Will Hughes is a player much spoken about. But for all that talk, a lot of people don't understand the hype. Some have labelled him as overrated, even supporters of the club for which he plays.
He's not a flamboyant player, he doesn't take long-range shots looking for the top corner when it would be better to pass. Hughes' game is all about simplicity, and that's what makes it so great to watch.
The Championship is different to the Premier League in that you generally receive less time on the ball as well as less room to manoeuvre. Hughes manages to play his composed game in this league though, creating time and making the ability to thread through cute balls.

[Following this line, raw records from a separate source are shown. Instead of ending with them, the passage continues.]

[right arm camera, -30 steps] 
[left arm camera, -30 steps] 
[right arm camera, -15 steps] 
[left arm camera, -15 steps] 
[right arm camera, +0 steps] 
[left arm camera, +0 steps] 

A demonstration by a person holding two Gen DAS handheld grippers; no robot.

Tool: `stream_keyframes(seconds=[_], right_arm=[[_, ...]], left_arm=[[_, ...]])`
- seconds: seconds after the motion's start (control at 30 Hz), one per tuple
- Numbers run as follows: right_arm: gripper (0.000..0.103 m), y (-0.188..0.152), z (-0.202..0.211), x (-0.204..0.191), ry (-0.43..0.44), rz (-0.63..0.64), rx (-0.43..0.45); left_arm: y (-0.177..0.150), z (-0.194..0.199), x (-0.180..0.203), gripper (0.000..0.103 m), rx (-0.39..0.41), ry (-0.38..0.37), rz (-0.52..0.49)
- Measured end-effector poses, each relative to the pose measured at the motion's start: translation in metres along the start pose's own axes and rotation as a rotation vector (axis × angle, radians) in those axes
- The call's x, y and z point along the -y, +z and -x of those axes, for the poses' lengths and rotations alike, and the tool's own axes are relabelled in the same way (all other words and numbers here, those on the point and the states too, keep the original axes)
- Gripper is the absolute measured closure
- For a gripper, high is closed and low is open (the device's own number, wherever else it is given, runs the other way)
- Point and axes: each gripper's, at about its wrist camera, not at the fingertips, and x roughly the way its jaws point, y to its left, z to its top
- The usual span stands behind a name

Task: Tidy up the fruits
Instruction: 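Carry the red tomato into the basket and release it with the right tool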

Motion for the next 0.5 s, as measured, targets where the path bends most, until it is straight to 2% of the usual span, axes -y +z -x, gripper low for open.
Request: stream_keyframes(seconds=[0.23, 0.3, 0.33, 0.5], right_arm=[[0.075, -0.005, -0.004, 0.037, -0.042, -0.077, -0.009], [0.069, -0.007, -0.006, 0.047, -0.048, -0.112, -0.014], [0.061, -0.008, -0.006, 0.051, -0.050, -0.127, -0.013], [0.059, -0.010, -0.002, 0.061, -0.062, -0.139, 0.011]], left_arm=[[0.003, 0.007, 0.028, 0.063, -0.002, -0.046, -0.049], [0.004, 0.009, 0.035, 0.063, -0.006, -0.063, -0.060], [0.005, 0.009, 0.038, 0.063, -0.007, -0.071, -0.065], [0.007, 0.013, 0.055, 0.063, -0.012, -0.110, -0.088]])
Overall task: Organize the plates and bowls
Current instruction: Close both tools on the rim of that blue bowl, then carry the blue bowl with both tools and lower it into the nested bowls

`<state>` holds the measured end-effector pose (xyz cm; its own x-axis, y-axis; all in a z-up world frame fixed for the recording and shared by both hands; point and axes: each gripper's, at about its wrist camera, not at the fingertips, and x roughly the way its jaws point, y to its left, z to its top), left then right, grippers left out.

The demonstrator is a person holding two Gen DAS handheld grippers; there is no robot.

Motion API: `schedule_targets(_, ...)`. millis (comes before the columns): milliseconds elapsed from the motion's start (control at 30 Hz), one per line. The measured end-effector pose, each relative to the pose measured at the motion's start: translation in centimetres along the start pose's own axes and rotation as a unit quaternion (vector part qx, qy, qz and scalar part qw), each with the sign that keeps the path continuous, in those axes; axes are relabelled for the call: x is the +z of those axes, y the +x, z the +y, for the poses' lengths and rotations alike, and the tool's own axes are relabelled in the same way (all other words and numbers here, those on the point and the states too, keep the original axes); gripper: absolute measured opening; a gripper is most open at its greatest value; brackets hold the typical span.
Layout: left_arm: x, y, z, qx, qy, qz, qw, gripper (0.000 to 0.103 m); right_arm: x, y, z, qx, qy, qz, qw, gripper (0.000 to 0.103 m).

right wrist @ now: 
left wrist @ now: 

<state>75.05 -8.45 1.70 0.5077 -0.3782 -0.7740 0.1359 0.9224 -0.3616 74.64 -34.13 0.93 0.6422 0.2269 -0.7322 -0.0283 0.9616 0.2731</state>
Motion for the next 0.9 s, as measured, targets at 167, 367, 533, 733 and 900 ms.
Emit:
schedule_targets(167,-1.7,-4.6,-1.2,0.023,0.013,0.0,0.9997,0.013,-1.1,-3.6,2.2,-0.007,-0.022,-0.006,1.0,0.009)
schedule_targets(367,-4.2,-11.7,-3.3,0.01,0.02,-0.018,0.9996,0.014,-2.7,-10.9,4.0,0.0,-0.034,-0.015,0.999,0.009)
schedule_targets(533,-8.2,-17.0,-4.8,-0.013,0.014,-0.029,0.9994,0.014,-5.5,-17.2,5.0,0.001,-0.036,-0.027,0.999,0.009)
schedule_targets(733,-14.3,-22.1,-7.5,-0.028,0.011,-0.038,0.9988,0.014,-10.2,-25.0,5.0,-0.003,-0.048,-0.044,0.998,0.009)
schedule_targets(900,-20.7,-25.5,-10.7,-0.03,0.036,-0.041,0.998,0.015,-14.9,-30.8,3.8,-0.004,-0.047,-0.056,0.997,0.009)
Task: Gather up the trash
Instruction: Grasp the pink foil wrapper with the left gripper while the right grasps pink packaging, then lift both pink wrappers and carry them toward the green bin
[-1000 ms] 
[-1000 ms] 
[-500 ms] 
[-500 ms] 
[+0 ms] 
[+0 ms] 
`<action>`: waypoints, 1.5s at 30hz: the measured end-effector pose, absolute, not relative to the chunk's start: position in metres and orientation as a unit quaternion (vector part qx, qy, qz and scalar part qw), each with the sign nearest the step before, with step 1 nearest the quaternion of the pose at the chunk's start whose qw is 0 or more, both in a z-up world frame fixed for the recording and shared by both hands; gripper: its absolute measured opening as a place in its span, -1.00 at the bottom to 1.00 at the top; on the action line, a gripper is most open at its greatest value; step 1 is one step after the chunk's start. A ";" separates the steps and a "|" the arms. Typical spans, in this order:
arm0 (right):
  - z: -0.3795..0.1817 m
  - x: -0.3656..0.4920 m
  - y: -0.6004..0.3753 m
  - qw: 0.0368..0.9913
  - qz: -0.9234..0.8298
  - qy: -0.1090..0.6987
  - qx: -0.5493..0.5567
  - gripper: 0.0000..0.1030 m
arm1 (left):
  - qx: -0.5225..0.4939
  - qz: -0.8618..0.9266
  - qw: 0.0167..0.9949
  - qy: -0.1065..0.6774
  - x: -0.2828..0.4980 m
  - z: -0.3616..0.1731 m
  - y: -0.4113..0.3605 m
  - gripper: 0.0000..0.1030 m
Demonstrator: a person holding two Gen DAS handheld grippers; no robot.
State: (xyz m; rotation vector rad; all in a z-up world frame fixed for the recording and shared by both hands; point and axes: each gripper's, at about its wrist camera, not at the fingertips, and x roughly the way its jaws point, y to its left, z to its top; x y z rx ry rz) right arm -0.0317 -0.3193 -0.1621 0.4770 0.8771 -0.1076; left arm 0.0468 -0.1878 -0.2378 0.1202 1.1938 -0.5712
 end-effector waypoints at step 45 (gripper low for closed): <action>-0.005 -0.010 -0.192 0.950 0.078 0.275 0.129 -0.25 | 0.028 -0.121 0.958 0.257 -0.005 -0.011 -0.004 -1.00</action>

This is why I can only see his improvement in the Premier League. The physical side is a challenge that will take some time to adapt to, and I'm not sure if he's ready for that just yet. It's a part of his game he knows he has to work on, but if ever time was on someone's side, it's his.
His passing and movement at times wouldn't be out of place in the Barcelona team. Clearly he wouldn't get into a Barcelona team right now, but the way he's modelled the styles of Xavi and Iniesta are clear. Composed on the ball, Hughes never looks flustered and always seems to have time. Things are usually done to his pace, until out of nowhere he'll turn it on and ghost past a player with the ball seemingly under a spell.
Usually when a young player is coming through in this country and receives a lot of attention, they are a certain type of player. They are the Zaha's, full of pace and trickery. They were the Gerrard's, explosive shooting and ability. They were the Rooneys, physical and full of energy and goals.
I don't think we have yet had a young player in this country whose been raved about of the style of Will Hughes. Jack Wilshere is the obvious option for his vision and creativity, but the physical differences between the two are vast.
Like Rooney and Gerrard, Hughes pops up all over the pitch and is dedicated both going forward and getting back. Under McClaren, his licence to go forward has been extended and he's been allowed some freedom.
Of course, he's not always effective. But asking for a player in his second full season, not yet 19, to dominate and control every game is unreasonable. What he will do is saunter past a player, play a one-two and then knock it through to a runner.
If he's not ready for the Premier League yet, he'll be an even more exciting prospect by the time he is. And one thing that can be done in the meantime if we want more players like Hughes to one day play for our national side, is recognise the impact futsal can have on a player's development and keep on investing time and money to it.